→ **Exercise details**: From the records below, transcribe only the lines running from the one with "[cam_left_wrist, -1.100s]" through the one with "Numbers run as". Keep both of those end lines.

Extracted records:
%%

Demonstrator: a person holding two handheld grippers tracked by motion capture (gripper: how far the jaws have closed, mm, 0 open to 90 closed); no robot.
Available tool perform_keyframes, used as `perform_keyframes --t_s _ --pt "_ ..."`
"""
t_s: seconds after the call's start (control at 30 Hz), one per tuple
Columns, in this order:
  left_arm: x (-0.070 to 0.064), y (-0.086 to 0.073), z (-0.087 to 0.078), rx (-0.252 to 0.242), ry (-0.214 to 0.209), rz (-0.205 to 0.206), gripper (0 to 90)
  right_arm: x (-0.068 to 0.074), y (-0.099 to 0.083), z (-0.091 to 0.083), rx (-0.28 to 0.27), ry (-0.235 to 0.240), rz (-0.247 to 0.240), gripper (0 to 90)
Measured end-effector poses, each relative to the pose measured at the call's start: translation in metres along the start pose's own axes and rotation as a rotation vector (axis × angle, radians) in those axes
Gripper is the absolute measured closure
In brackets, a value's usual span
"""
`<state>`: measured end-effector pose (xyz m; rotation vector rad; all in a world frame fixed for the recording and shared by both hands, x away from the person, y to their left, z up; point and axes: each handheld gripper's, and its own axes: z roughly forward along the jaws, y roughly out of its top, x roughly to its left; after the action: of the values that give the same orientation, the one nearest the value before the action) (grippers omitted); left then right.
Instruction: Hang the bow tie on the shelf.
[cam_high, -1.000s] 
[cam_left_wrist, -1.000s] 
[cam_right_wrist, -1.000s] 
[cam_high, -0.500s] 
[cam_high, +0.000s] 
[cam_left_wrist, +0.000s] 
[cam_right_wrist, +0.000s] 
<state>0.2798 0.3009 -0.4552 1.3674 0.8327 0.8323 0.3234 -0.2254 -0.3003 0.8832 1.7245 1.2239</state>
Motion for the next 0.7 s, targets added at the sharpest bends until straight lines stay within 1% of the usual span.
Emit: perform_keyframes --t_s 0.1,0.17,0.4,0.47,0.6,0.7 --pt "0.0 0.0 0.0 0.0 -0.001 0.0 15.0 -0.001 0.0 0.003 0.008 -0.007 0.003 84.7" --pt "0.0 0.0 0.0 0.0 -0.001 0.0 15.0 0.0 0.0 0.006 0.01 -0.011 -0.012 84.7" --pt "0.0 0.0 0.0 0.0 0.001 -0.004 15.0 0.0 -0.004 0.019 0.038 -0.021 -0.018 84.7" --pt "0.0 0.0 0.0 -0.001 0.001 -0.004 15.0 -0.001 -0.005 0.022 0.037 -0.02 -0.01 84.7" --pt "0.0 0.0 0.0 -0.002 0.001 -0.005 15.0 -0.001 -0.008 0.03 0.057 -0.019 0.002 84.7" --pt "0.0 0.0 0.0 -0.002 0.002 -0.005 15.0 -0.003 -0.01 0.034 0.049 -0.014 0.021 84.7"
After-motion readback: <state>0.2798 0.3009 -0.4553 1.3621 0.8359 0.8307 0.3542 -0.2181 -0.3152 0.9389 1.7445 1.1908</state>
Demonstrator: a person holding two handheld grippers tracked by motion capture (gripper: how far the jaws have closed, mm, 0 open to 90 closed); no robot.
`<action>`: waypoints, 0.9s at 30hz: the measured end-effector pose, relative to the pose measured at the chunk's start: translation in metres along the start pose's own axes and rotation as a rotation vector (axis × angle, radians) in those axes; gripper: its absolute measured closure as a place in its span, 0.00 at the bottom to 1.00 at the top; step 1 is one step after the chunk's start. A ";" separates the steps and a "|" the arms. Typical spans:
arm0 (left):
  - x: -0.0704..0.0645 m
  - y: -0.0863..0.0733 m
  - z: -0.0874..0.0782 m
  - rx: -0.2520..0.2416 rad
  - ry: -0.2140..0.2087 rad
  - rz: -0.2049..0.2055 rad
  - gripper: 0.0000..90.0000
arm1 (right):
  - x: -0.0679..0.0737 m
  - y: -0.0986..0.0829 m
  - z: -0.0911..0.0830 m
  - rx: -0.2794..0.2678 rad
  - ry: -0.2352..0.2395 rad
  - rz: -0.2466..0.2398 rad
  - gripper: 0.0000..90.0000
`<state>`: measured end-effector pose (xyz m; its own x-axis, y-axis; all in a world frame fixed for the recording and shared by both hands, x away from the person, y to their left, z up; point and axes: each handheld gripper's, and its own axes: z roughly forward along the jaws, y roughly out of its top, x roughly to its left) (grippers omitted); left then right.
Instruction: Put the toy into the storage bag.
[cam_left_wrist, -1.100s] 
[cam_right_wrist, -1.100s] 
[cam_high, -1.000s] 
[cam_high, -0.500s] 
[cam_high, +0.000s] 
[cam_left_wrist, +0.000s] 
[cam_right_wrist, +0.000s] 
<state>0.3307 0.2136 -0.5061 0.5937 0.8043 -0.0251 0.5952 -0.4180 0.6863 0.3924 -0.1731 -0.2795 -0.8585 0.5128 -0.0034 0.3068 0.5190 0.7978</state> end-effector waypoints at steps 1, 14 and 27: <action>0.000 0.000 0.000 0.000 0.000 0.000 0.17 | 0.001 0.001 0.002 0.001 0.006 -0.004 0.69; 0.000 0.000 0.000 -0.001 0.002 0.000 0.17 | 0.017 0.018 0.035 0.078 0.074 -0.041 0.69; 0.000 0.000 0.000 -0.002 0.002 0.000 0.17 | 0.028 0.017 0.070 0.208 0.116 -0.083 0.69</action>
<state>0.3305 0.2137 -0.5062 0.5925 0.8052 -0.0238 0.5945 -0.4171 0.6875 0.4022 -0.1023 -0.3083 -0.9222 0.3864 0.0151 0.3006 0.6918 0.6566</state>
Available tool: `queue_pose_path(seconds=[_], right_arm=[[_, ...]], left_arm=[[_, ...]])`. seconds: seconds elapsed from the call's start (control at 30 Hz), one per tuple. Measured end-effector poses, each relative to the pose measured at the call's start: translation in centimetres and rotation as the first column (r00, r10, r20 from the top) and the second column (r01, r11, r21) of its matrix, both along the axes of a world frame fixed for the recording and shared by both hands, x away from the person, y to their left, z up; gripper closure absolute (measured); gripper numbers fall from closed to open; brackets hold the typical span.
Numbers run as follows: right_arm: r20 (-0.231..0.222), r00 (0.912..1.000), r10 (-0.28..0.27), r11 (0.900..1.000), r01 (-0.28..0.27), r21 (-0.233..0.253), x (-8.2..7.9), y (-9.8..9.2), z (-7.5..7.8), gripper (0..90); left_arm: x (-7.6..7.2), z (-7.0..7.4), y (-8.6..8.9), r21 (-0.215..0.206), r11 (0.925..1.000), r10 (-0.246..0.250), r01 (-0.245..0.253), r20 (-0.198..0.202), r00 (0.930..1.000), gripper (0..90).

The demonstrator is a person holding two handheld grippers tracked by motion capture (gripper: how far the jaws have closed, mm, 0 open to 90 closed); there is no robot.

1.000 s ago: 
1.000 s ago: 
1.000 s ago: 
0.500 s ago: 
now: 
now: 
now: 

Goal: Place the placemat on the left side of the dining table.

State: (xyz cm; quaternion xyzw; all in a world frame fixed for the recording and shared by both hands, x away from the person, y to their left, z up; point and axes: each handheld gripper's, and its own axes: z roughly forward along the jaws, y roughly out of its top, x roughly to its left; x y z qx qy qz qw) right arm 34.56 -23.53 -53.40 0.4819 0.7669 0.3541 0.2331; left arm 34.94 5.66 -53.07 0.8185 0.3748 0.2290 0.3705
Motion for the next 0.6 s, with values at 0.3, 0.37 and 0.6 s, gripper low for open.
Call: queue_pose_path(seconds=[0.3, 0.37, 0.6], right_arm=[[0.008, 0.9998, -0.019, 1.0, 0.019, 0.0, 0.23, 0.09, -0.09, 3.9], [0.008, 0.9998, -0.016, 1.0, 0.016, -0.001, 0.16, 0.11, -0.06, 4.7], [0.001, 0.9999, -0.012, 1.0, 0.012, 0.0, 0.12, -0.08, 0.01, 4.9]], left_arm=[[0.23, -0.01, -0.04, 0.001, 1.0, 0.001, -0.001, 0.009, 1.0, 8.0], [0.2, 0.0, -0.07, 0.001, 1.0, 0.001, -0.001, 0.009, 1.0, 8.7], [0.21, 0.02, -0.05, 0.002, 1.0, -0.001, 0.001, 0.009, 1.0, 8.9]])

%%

→ **Exercise result**:
[cam_left_wrist, -1.100s] 
[cam_right_wrist, -1.100s] 
[cam_high, -1.000s] 
[cam_high, -0.500s] 
[cam_high, +0.000s] 
[cam_left_wrist, +0.000s] 
[cam_right_wrist, +0.000s] 
<state>0.3307 0.2136 -0.5061 0.5937 0.8043 -0.0251 0.5952 -0.4180 0.6863 0.3924 -0.1731 -0.2795 -0.8585 0.5128 -0.0034 0.3068 0.5190 0.7978</state> end-effector waypoints at steps 1, 14 and 27: <action>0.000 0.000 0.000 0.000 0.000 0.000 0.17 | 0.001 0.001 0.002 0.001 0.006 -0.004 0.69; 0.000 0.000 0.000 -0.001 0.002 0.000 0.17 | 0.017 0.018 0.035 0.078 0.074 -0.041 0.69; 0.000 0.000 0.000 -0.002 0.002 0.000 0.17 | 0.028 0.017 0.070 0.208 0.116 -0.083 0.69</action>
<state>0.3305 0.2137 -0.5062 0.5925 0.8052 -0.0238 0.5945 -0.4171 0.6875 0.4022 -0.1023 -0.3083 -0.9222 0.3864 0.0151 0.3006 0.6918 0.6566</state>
Available tool: `queue_pose_path(seconds=[_], right_arm=[[_, ...]], left_arm=[[_, ...]])`. seconds: seconds elapsed from the call's start (control at 30 Hz), one per tuple. Measured end-effector poses, each relative to the pose measured at the call's start: translation in centimetres and rotation as the first column (r00, r10, r20 from the top) and the second column (r01, r11, r21) of its matrix, both along the axes of a world frame fixed for the recording and shared by both hands, x away from the person, y to their left, z up; gripper closure absolute (measured); gripper numbers fall from closed to open; brackets hold the typical span.
Numbers run as follows: right_arm: r20 (-0.231..0.222), r00 (0.912..1.000), r10 (-0.28..0.27), r11 (0.900..1.000), r01 (-0.28..0.27), r21 (-0.233..0.253), x (-8.2..7.9), y (-9.8..9.2), z (-7.5..7.8), gripper (0..90); left_arm: x (-7.6..7.2), z (-7.0..7.4), y (-8.6..8.9), r21 (-0.215..0.206), r11 (0.925..1.000), r10 (-0.246..0.250), r01 (-0.245..0.253), r20 (-0.198..0.202), r00 (0.930..1.000), gripper (0..90).

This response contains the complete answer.